That’s Why I Had Children…
My mother used to say this: ‘I had children so I could have my own little slaves.’
Of course, she was only (half) kidding but we hated hearing her say that. I took it so personally. It wasn’t fair. Why did I have to do housework? I was a kid and kids shouldn’t have to do anything apart from go to school and watch TV. She was treating me like a slave and I told her so! But if I didn’t do the housework I was asked to, I was punished and so, after much unpleasantness, I usually ended up do what I’d been told to.
When I went on to have kids of my own, I suppose I had some vague idea that I’d spare them the housework. That would be the adult’s job. My kids would be free to be children, to enjoy their short childhood unfettered by mundane chores and tasks.
Yeah, right!
It didn’t take long before I changed my mind about this issue. I don’t live alone in this house. I certainly don’t make all the mess. So why should I be the only one who does any cleaning up?
Actually DH is pretty good at giving me a hand with washing and cooking, so it’s not just me doing housework, but I do most of the cleaning. And as the kids have grown older, more capable and more messy, I feel less inclined to spend my life tidying up after them.
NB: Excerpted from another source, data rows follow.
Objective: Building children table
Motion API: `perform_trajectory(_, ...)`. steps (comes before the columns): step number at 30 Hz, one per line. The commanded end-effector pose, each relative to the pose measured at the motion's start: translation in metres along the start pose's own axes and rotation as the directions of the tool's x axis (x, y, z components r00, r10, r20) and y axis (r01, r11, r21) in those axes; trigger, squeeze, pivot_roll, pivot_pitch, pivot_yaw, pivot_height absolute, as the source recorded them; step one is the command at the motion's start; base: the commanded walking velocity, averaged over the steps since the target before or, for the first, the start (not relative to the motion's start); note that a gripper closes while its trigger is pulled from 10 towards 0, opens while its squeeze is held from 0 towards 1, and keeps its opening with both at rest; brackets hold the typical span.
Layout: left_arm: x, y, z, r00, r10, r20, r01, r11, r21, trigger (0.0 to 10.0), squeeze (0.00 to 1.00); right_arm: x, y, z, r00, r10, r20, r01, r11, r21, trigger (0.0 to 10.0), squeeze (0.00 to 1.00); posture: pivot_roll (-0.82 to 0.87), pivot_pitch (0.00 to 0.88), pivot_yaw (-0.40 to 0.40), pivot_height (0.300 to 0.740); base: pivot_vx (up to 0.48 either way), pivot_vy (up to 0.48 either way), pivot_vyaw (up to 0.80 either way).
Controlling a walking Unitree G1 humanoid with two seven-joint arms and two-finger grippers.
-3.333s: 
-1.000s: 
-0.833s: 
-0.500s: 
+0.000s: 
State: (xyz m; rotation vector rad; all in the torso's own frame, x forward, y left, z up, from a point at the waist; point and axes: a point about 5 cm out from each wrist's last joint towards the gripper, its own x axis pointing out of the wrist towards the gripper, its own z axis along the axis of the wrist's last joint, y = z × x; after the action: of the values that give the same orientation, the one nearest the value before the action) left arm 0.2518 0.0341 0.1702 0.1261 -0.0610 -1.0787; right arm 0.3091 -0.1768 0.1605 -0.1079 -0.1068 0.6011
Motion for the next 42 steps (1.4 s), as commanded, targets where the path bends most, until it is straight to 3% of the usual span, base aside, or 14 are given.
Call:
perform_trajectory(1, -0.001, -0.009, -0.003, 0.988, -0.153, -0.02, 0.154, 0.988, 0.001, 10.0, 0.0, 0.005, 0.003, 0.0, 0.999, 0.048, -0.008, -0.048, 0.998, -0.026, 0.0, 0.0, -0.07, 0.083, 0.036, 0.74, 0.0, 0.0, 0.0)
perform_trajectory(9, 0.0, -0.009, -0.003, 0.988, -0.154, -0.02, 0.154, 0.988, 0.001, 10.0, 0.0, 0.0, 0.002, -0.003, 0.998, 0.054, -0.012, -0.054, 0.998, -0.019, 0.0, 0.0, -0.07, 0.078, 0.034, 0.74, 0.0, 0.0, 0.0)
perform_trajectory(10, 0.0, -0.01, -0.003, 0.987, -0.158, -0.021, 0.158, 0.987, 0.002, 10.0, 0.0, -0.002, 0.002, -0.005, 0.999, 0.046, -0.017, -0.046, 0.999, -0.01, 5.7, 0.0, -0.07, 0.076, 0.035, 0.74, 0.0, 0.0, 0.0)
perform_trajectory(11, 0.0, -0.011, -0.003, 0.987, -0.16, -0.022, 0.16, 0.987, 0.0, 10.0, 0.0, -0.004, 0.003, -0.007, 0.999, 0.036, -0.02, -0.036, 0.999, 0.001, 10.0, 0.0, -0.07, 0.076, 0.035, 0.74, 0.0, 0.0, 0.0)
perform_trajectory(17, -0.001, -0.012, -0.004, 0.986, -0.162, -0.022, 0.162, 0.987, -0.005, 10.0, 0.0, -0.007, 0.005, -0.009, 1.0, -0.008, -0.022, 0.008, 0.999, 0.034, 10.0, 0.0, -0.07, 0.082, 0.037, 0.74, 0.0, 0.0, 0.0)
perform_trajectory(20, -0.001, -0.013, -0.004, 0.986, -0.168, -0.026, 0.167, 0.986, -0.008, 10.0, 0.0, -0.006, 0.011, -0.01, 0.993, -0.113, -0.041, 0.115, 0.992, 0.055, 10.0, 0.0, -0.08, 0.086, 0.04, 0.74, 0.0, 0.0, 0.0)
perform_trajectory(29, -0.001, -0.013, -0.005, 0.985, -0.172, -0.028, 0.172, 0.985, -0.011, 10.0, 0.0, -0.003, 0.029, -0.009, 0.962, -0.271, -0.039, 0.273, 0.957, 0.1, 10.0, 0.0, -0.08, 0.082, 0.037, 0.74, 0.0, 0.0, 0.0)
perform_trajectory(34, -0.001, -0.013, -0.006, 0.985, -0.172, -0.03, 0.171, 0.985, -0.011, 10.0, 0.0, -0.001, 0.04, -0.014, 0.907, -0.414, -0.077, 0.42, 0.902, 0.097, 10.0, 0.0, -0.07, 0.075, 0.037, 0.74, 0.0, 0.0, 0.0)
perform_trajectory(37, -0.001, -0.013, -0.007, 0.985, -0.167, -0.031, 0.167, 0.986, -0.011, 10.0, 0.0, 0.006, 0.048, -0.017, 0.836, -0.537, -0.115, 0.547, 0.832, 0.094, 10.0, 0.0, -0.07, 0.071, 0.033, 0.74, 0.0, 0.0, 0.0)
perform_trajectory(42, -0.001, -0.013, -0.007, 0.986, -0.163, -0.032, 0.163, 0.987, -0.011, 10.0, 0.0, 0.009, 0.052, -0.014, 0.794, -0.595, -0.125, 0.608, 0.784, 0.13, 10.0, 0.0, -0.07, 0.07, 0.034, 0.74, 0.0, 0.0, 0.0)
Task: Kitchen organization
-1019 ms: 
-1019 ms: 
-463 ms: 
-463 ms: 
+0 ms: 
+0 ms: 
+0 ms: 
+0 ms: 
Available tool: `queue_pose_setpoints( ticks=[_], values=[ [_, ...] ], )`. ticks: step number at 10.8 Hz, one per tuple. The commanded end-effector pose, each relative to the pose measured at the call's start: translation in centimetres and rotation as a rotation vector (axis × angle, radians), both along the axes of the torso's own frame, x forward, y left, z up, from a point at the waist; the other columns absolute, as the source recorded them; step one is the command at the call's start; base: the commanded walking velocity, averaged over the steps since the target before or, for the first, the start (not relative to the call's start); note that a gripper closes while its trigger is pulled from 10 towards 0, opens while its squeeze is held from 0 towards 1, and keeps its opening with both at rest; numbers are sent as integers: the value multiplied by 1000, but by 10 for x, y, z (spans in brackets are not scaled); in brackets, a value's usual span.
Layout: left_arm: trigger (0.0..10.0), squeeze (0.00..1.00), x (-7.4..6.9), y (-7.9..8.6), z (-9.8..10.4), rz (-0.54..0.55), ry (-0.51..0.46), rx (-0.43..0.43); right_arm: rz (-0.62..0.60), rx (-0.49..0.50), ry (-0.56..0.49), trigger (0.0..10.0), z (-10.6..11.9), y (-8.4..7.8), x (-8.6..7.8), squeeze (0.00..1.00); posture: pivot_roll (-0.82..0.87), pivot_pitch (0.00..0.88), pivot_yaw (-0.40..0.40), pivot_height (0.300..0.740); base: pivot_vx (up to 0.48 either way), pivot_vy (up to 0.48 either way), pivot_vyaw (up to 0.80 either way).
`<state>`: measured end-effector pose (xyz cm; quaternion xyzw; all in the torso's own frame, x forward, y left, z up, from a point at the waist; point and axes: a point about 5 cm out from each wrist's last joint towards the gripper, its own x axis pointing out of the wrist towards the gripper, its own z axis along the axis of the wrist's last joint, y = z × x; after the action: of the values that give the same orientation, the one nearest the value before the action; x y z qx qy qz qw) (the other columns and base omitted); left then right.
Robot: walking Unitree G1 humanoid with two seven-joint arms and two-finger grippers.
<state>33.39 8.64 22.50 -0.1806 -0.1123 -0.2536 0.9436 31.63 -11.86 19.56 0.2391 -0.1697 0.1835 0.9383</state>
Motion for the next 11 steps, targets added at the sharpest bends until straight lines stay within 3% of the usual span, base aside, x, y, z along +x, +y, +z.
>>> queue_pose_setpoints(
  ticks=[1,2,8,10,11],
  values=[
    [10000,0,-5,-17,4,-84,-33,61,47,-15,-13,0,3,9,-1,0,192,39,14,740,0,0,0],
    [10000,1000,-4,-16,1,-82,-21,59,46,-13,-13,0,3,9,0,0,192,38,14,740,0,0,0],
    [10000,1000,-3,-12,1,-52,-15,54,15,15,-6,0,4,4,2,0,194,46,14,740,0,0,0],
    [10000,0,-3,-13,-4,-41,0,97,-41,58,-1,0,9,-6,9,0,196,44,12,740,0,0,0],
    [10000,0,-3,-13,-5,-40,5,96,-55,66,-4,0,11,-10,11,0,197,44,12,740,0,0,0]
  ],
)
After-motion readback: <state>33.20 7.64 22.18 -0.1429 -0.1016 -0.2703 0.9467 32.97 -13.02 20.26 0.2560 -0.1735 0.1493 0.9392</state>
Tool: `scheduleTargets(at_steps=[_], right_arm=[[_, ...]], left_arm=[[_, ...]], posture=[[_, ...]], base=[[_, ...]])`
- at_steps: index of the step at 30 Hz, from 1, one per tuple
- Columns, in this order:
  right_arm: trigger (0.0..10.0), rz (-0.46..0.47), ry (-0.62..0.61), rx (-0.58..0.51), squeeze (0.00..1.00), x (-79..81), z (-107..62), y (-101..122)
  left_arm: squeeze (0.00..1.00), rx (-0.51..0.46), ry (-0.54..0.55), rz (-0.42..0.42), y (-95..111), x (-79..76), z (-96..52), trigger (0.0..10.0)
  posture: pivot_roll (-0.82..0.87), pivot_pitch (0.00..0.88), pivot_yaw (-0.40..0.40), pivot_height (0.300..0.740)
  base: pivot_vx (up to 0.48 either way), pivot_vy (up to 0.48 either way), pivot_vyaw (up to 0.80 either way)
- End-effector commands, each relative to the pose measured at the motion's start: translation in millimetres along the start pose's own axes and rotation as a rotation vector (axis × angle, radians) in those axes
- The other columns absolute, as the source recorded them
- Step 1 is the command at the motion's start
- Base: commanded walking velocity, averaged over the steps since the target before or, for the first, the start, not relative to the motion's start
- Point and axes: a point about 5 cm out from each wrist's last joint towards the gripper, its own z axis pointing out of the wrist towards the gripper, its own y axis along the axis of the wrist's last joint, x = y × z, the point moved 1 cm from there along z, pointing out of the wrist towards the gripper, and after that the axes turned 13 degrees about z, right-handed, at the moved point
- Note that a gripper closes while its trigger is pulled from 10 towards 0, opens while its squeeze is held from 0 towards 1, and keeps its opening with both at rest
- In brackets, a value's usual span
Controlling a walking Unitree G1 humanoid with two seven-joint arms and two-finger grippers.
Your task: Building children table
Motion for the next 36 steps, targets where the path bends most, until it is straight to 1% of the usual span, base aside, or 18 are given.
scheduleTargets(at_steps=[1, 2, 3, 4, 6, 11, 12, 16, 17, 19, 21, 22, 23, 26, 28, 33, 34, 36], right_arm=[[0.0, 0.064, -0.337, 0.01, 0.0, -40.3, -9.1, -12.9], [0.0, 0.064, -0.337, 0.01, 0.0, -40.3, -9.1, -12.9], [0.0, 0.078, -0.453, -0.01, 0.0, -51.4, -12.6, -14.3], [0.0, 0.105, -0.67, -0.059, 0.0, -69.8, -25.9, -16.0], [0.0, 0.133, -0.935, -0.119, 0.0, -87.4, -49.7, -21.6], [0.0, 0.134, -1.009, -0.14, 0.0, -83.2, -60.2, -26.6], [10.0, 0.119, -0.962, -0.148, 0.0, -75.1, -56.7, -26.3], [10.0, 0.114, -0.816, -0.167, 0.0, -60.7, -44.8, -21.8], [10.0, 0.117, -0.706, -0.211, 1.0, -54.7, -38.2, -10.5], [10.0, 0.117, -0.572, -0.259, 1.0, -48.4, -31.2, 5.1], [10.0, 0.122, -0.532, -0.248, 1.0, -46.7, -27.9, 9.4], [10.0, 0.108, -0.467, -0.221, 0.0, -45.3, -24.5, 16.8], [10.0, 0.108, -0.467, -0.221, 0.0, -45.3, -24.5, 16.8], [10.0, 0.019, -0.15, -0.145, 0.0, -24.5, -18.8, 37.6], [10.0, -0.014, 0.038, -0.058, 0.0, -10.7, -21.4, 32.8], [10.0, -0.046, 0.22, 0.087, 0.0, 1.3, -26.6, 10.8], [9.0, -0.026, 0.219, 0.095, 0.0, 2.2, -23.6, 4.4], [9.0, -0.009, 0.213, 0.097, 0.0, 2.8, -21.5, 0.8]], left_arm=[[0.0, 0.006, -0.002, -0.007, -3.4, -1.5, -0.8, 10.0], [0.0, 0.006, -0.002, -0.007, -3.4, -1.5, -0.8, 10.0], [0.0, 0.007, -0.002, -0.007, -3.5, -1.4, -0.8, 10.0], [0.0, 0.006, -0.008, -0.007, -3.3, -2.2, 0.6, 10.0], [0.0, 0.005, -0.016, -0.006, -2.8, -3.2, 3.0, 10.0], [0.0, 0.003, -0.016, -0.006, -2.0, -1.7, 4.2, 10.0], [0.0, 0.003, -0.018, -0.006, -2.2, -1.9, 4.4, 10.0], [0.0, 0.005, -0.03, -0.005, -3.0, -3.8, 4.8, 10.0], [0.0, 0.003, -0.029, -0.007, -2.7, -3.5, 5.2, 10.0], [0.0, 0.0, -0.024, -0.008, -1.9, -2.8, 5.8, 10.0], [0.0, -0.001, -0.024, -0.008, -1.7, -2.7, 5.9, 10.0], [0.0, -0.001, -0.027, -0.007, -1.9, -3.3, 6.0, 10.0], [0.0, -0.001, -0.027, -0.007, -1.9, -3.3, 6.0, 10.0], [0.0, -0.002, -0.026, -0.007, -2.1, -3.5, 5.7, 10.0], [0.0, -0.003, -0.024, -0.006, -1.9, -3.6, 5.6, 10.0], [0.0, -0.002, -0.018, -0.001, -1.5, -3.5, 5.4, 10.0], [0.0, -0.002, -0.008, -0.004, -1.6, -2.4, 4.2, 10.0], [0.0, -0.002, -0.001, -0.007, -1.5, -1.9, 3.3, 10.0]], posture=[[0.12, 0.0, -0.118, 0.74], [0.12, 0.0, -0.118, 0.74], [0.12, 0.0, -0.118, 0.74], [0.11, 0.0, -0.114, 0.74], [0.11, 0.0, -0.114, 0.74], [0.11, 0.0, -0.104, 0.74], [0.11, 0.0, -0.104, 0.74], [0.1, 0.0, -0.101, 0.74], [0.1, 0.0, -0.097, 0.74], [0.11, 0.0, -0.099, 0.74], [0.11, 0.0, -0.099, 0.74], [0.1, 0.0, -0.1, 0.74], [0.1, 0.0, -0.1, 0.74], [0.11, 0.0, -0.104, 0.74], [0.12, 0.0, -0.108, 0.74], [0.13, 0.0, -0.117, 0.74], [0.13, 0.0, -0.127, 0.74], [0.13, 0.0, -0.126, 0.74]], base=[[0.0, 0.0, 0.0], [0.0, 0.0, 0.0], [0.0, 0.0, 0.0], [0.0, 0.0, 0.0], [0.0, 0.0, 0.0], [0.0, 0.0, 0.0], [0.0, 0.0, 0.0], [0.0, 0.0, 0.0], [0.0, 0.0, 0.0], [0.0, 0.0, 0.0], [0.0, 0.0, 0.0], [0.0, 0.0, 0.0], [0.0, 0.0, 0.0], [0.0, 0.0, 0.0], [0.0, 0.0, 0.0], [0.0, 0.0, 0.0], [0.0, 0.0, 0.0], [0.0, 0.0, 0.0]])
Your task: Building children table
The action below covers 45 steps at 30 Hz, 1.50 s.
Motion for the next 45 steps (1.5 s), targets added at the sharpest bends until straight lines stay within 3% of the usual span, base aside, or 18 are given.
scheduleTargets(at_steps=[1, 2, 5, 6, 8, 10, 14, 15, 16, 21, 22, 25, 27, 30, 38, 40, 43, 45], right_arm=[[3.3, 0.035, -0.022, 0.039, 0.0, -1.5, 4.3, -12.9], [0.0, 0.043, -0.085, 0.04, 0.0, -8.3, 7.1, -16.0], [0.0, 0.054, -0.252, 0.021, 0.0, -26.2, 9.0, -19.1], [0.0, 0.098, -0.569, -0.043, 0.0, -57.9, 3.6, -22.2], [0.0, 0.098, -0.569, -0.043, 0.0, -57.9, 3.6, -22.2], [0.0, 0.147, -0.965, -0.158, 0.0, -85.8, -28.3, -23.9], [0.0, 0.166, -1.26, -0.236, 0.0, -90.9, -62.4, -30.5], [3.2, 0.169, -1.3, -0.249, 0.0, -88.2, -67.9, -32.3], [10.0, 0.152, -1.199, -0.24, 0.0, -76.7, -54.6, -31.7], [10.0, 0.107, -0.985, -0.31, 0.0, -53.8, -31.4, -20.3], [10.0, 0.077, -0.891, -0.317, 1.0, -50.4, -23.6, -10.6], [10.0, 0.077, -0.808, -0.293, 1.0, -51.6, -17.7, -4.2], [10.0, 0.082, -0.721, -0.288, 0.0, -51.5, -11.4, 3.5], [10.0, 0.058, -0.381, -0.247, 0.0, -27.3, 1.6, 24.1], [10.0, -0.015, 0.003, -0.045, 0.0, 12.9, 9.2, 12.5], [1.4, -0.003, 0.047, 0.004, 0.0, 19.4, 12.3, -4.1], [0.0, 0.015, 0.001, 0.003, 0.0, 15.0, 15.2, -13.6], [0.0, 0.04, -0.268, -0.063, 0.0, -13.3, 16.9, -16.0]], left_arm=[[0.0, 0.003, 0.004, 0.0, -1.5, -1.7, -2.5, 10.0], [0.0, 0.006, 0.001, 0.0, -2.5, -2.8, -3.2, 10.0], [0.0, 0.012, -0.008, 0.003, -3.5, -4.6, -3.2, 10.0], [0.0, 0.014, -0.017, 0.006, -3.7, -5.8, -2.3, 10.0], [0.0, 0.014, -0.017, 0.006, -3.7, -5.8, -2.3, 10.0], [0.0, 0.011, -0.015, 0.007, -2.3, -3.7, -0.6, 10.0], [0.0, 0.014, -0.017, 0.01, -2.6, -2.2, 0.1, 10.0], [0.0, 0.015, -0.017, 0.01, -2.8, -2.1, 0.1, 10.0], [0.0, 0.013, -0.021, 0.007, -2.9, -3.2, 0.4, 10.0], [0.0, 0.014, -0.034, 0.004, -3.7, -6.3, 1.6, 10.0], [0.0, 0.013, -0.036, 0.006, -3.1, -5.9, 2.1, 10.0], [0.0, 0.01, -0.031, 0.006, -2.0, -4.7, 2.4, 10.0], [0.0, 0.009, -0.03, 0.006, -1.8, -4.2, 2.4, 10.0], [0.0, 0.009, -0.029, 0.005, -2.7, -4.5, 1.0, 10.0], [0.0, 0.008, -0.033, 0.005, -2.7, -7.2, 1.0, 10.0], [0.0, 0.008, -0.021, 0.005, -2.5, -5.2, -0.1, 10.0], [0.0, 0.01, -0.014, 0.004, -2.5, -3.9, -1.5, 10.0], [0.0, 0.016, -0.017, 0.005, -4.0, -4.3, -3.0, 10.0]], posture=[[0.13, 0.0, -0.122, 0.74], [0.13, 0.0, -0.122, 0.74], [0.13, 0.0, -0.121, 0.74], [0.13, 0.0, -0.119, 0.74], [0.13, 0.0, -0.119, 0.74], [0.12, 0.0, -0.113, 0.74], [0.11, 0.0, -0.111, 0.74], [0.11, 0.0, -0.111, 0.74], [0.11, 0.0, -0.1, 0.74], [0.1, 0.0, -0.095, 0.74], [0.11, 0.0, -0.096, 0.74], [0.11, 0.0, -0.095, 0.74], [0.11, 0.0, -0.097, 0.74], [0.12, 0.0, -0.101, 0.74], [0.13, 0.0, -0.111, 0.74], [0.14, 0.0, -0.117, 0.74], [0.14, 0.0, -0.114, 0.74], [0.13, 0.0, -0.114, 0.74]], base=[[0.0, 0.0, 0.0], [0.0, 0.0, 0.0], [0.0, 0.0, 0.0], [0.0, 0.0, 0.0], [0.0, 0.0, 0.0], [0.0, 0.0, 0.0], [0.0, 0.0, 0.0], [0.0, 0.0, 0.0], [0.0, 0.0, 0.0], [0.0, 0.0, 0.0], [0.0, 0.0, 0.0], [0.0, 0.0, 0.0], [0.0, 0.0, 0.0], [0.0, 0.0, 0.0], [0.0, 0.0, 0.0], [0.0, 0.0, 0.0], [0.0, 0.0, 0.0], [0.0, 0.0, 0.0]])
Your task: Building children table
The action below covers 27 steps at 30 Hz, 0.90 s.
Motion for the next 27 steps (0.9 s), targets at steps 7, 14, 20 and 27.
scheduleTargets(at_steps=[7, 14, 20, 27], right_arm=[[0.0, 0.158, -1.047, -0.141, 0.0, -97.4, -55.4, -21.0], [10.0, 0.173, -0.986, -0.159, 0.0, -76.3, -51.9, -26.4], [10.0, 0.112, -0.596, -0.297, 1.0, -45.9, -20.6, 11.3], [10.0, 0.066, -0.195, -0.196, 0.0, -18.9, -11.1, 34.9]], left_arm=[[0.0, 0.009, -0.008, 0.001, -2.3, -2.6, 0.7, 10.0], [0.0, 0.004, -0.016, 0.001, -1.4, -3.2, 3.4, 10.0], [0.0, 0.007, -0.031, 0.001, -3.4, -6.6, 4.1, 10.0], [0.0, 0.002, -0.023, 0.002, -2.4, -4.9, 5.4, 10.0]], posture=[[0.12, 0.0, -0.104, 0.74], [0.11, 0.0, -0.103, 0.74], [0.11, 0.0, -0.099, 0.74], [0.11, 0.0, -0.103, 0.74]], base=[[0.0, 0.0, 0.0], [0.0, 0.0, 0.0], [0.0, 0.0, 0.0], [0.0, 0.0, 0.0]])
So I found myself asking them if they would please put their clean clothes away, tidy up the messes they have made, put their dirty washing in the basket, make their own lunches or unload the dishwasher.
Of course they didn’t want to. It’s too hard, they don’t know how. Or they did it last time and now it’s their sister’s/ brother’s turn. It isn’t fair, they aren’t my slaves!
At that, I found my mouth opening and the horribly familiar words coming out of it, ‘Why do you think I had kids, if not so I could have some slaves of my own.’
Eek!
Of course, I don’t mean it. Why are our parents’ words so ingrained in our minds that they just pop out without invitation? But I feel my children should do something around the house. Not everything; after all they should have plenty of free time to enjoy their childhood. But surely they should do something?
So I ask you how much housework is it acceptable to ask children to do? Should they merely be encouraged to tidy up after themselves? Or is it okay for them to be expected to perform non-self care tasks as well?
What works for your household?















I just blogged about this same issue a few days ago. I very much think kids should do chores/tasks around the house. I don’t make the messes on my own and I shouldn’t have to clean them on my own. I think kids should be expected to help out around the house, as for one it teaches them responsibility. I think everyone living under on roof can share a part in helping the household run smoothly. My daughter does a fair amount of chores within reason and she has plenty of time to be a child. It is just a part of her routine now and a habit she is into. I say as long as the kids are not stuck in the house ALL day then they can’t be considered slaves
I like the idea of everyone contributing to a smoothly running household. I think that’s my aim. And I love the answer that if they get to leave the house, they can’t be slaves.
I find myself saying ‘I’m a Mummy, not a slave’. Same thing, different version? I don’t think it’s wrong to expect kids, especially as they get older, to take responsibility for their own things. L is expected to keep her own room tidy, tidy up toys/crafts when she’s done, put her dirty washing in the washing basket and put her clean washing away sometimes. Oh, and clean out her guinea pigs. I did it when she was younger but not she’s old enough to do that job by herself too. As a rule I don’t ask her to do any of the general housework, although have been known to ask her to empty the dishwasher once in a while. Little L doesn’t do much for obvious reason but he is expected to put his rubbish in the bin etc.
I’d like to ask mine to do a little more than you ask L to do, maybe just do the dishwasher, lay the table, make lunches etc. I still clean out the animals for them as rats and hamsters are a bit scampery.
I’m sure that twice the number of kids involves more than 2x the amount of work!